One of my early introductions to polyhedra came through playing the game *Advanced Dungeons and Dragons (**AD&D*), which uses a standard seven-die set which includes the five Platonic Solids, plus two “d10s” (either ten-faced dipyramids or trapezohedra) which are used as a pair to generate random numbers from 1 to 100.

Assuming they are made with uniform density, these polyhedral dice are all “fair dice” — meaning that, for example, the d12 at the top of the picture has an equal chance of rolling any of 12 results, every time it is rolled.

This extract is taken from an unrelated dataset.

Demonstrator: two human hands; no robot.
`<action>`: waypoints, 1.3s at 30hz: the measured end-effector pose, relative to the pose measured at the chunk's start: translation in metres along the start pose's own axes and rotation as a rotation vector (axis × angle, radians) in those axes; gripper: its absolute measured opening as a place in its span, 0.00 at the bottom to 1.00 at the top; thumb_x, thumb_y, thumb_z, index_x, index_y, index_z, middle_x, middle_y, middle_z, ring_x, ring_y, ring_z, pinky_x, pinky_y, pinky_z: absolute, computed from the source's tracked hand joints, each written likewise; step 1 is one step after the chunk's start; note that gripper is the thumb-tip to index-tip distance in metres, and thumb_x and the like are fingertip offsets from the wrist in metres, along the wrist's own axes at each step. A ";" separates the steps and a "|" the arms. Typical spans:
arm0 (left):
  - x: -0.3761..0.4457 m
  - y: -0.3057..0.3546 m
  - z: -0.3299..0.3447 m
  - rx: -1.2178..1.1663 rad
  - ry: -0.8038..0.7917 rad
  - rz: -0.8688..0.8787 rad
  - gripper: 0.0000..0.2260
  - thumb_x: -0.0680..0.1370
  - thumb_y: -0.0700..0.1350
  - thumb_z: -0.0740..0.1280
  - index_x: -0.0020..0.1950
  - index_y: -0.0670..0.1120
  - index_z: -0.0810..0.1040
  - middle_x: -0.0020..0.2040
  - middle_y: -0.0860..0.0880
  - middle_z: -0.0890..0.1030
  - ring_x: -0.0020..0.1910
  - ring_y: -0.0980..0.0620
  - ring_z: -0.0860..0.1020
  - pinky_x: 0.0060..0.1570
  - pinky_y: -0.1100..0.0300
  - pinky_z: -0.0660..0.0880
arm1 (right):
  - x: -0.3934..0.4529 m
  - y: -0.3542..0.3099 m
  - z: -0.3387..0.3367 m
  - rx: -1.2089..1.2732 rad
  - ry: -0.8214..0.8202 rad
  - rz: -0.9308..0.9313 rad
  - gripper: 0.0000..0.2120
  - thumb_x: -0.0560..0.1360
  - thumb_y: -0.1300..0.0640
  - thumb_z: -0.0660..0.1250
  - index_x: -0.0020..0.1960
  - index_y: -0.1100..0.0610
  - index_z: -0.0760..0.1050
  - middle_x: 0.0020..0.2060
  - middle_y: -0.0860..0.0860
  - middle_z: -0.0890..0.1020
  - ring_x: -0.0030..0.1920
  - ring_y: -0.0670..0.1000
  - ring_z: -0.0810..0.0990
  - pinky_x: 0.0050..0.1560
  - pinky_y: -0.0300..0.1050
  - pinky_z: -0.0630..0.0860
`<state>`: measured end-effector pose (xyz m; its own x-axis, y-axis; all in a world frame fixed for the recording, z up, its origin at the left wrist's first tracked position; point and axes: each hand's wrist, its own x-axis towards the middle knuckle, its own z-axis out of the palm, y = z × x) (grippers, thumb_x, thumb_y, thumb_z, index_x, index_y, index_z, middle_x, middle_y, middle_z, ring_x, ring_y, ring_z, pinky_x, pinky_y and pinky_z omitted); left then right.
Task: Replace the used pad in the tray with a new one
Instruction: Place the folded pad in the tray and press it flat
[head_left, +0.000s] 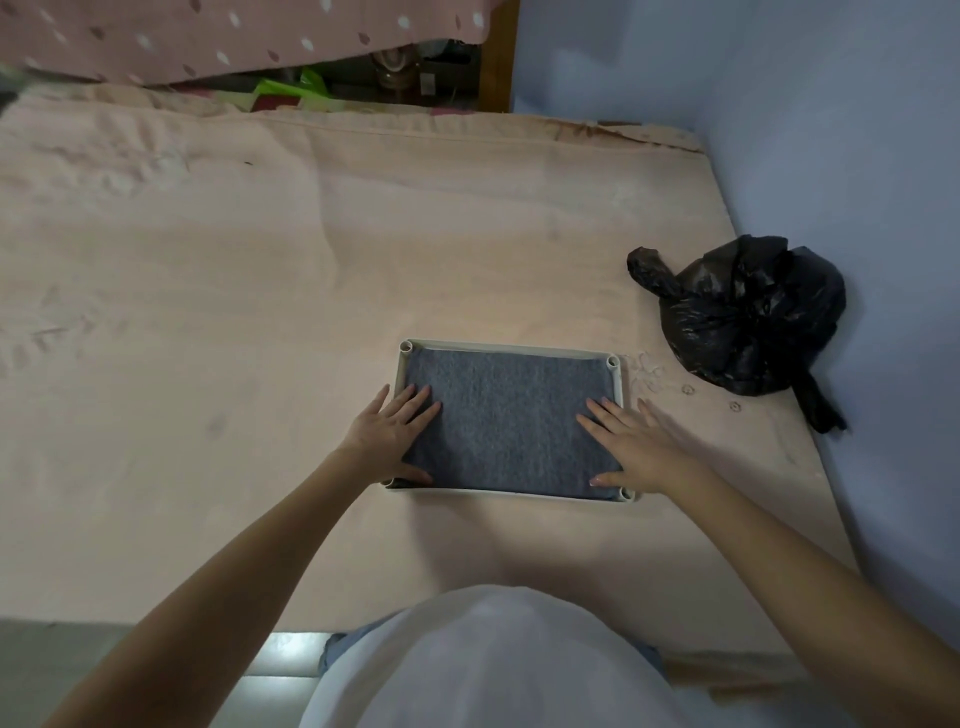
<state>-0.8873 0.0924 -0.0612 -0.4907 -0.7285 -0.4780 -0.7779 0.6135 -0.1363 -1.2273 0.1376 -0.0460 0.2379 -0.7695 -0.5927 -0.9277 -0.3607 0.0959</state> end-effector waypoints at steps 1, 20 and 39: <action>0.000 -0.001 0.000 -0.014 -0.001 0.003 0.45 0.72 0.71 0.56 0.78 0.48 0.39 0.78 0.46 0.40 0.77 0.47 0.39 0.74 0.49 0.38 | -0.001 0.001 0.000 0.034 0.001 -0.004 0.43 0.75 0.36 0.59 0.77 0.52 0.38 0.77 0.51 0.38 0.76 0.51 0.37 0.73 0.59 0.38; -0.007 0.040 0.042 -0.714 0.460 -0.565 0.27 0.82 0.52 0.50 0.78 0.40 0.49 0.78 0.43 0.53 0.78 0.47 0.48 0.76 0.53 0.43 | 0.007 -0.064 0.032 0.633 0.490 0.580 0.31 0.82 0.51 0.51 0.77 0.63 0.43 0.77 0.57 0.44 0.77 0.53 0.42 0.74 0.45 0.42; -0.007 0.063 0.052 -0.704 0.505 -0.499 0.34 0.76 0.56 0.42 0.77 0.37 0.54 0.76 0.41 0.59 0.77 0.45 0.54 0.76 0.53 0.45 | -0.016 -0.064 0.056 0.517 0.506 0.630 0.29 0.78 0.52 0.51 0.75 0.66 0.56 0.75 0.63 0.52 0.76 0.60 0.52 0.74 0.52 0.51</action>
<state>-0.9127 0.1517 -0.1117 -0.0267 -0.9979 -0.0588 -0.9153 0.0007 0.4027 -1.1877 0.2026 -0.0876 -0.3641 -0.9228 -0.1257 -0.9111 0.3810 -0.1572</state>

I had also encountered, even earlier, a polyhedron which I believed (correctly) would not work as a fair die, since there is no reason to assume that rolling a cuboctahedron would result in equal probabilities for each face, given that some of the faces are squares, while others are triangles. This shape was familiar to me long before I heard (or even read) the word “cuboctahedron,” though, because I learned about it while watching “By Any Other Name,” an episode of the original *Star Trek *television series. At no point in this episode is the word “cuboctahedron” used, even though the entire crew of the *USS Enterprise* (with four exceptions) spend most of the episode in cuboctahedral form, as Lt. Uhura appears, at her bridge station, in this screenshot:

When examining uniform-density polyhedra to look for “fair dice,” therefore, one of the first things I look for is isohedrality — all faces must have the same shape, unlike the case of the cuboctahedron, but like the cases of *AD&D* dice. The next thing I examine is symmetry, hoping to find that a particular polyhedron’s symmetry gives no probability-advantage to any face(s). With these two tests in mind, I decided to see how many different fair, dodecahedral d12s I could find, including polyhedra which *could* work, whether or not such shapes had actually been used as real dice, at any time, by anyone.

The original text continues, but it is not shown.